BACKGROUND: Postoperative radiotherapy for International Federation of Gynaecology and Obstetrics (FIGO) stage-1 endometrial carcinoma is a subject of controversy due to the low relapse rate and the lack of data from randomised trials. We did a multicentre prospective randomised trial to find whether postoperative pelvic radiotherapy improves locoregional control and survival for patients with stage-1 endometrial carcinoma.

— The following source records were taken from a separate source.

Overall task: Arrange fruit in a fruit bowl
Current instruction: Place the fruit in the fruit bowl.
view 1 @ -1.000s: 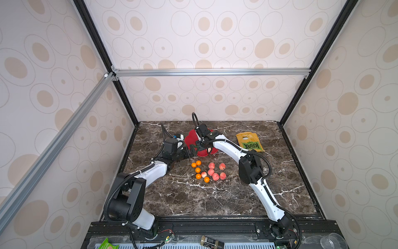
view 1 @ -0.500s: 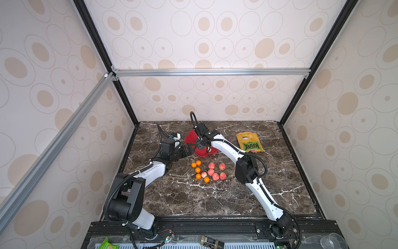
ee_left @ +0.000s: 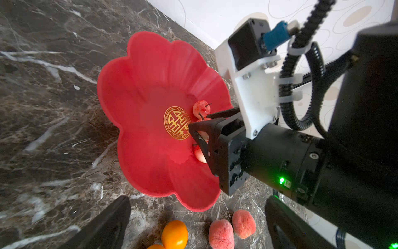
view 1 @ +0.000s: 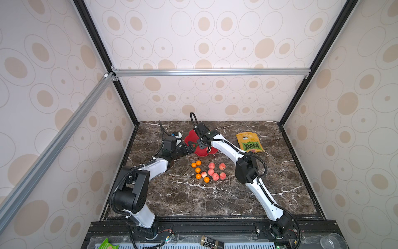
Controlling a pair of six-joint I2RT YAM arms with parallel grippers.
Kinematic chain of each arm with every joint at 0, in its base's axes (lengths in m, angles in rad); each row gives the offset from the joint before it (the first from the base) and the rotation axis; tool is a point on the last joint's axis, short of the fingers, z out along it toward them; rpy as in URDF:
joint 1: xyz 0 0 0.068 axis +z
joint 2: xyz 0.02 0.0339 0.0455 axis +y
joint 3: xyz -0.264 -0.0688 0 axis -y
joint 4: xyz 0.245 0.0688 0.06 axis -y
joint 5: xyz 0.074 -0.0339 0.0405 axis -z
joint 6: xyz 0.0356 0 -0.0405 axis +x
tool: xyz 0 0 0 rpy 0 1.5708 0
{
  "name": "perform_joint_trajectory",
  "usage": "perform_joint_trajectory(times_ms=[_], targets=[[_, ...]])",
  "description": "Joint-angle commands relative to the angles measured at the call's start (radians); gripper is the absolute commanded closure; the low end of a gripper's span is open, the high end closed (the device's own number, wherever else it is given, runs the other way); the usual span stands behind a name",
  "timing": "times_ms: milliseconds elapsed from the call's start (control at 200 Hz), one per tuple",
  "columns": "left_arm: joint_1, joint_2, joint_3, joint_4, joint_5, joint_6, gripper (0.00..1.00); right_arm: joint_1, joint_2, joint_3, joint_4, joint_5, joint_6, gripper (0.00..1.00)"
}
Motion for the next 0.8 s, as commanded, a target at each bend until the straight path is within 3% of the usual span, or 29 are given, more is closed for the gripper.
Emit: perform_joint_trajectory(times_ms=[0,795], targets=[[0.007,0.011,0.041,0.009,0.011,-0.004,0.02,0.005,0.026,-0.007,-0.034,0.031,-0.01,0.62],[0.007,0.02,0.033,0.013,0.013,0.003,0.02,0.002,0.054,-0.015,-0.04,0.029,-0.003,0.6]])
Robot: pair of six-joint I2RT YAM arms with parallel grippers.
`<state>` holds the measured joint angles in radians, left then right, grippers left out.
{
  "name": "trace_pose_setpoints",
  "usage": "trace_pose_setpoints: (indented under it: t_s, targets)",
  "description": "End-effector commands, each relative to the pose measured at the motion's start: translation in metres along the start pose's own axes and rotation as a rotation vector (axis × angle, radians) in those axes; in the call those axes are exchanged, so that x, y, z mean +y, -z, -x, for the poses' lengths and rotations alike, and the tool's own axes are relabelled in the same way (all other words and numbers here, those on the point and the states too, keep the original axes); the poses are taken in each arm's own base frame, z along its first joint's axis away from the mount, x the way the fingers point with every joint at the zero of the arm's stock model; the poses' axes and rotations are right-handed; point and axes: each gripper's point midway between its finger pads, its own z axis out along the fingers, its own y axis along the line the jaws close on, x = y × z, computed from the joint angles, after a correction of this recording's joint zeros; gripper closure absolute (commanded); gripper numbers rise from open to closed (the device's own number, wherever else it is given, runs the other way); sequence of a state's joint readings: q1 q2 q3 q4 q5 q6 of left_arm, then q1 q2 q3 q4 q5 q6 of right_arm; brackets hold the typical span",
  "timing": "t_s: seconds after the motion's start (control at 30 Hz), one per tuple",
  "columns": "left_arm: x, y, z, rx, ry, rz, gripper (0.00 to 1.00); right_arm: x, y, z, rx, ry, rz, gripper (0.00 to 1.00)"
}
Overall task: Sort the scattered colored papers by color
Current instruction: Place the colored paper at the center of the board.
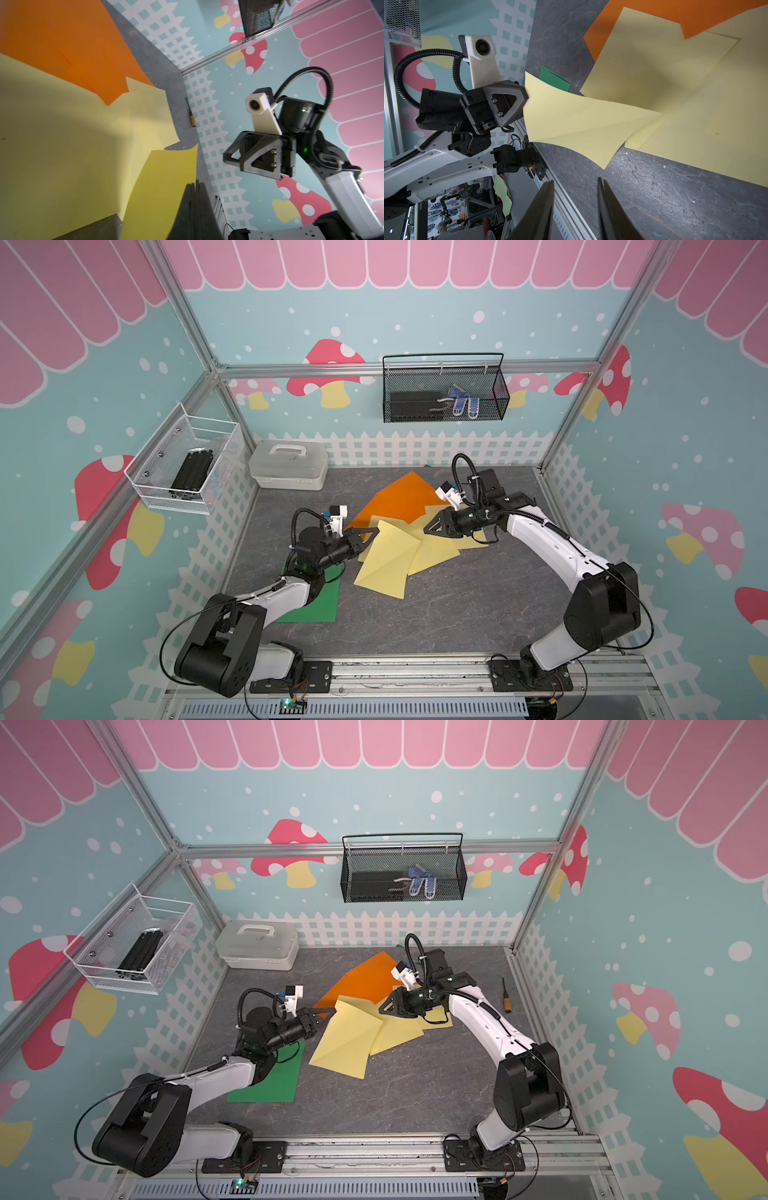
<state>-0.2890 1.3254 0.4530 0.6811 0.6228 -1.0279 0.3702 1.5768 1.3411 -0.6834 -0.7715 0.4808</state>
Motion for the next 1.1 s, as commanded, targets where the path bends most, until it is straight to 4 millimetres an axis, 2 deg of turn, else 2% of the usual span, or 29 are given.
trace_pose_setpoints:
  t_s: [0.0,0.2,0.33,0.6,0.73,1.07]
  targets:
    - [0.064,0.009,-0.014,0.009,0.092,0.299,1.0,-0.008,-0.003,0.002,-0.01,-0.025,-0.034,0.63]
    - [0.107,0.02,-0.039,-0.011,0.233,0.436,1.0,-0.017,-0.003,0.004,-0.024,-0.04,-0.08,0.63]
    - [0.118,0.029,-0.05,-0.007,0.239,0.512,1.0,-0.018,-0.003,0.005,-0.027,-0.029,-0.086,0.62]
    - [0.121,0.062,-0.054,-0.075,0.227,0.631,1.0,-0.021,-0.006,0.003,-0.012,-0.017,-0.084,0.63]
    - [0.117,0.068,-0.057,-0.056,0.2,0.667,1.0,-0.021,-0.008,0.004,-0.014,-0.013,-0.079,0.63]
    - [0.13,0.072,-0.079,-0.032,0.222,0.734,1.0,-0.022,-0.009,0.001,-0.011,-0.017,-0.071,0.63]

METHODS: Patients with stage-1 endometrial carcinoma (grade 1 with deep [> or =50%] myometrial invasion, grade 2 with any invasion, or grade 3 with superficial [<50%] invasion) were enrolled. After total abdominal hysterectomy and bilateral salpingo-oophorectomy, without lymphadenectomy, 715 patients from 19 radiation oncology centres were randomised to pelvic radiotherapy (46 Gy) or no further treatment. The primary study endpoints were locoregional recurrence and death, with treatment-related morbidity and survival after relapse as secondary endpoints.

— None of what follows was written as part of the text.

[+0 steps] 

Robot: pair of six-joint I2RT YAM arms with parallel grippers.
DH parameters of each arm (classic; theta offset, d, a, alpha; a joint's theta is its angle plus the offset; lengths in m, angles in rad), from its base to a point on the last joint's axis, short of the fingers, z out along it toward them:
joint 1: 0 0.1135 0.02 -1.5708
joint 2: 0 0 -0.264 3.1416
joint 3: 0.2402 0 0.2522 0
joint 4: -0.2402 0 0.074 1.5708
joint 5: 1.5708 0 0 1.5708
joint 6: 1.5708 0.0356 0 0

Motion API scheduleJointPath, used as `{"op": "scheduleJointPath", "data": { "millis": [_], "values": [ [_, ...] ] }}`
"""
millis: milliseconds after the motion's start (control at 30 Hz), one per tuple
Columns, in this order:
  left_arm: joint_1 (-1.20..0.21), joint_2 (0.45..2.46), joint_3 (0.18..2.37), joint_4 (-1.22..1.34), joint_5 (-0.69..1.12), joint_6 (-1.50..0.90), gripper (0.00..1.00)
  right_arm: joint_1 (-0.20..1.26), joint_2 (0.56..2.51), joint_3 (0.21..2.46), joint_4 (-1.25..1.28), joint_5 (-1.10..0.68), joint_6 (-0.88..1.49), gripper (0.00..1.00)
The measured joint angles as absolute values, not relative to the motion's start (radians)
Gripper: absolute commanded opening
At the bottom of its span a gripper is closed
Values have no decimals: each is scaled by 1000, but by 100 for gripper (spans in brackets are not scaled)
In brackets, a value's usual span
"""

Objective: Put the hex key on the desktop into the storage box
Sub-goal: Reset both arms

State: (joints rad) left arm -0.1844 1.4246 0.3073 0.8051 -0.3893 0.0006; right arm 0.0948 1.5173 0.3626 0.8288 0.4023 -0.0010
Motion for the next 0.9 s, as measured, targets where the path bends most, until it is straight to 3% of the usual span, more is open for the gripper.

FINDINGS: Analysis was done according to the intention-to-treat principle. Of the 715 patients, 714 could be evaluated. The median duration of follow-up was 52 months. 5-year actuarial locoregional recurrence rates were 4% in the radiotherapy group and 14% in the control group (p<0.001). Actuarial 5-year overall survival rates were similar in the two groups: 81% (radiotherapy) and 85% (controls), p=0.31. Endometrial-cancer-related death rates were 9% in the radiotherapy group and 6% in the control group (p=0.37). Treatment-related complications occurred in 25% of radiotherapy patients, and in 6% of the controls (p<0.0001). Two-thirds of the complications were grade 1. Grade 3-4 complications were seen in eight patients, of which seven were in the radiotherapy group (2%). 2-year survival after vaginal recurrence was 79%, in contrast to 21% after pelvic recurrence or distant metastases. Survival after relapse was significantly (p=0.02) better for patients in the control group. Multivariate analysis showed that for locoregional recurrence, radiotherapy and age below 60 years were significant favourable prognostic factors.
INTERPRETATION: Postoperative radiotherapy in stage-1 endometrial carcinoma reduces locoregional recurrence but has no impact on overall survival. Radiotherapy increases treatment-related morbidity. Postoperative radiotherapy is not indicated in patients with stage-1 endometrial carcinoma below 60 years and patients with grade-2 tumours with superficial invasion.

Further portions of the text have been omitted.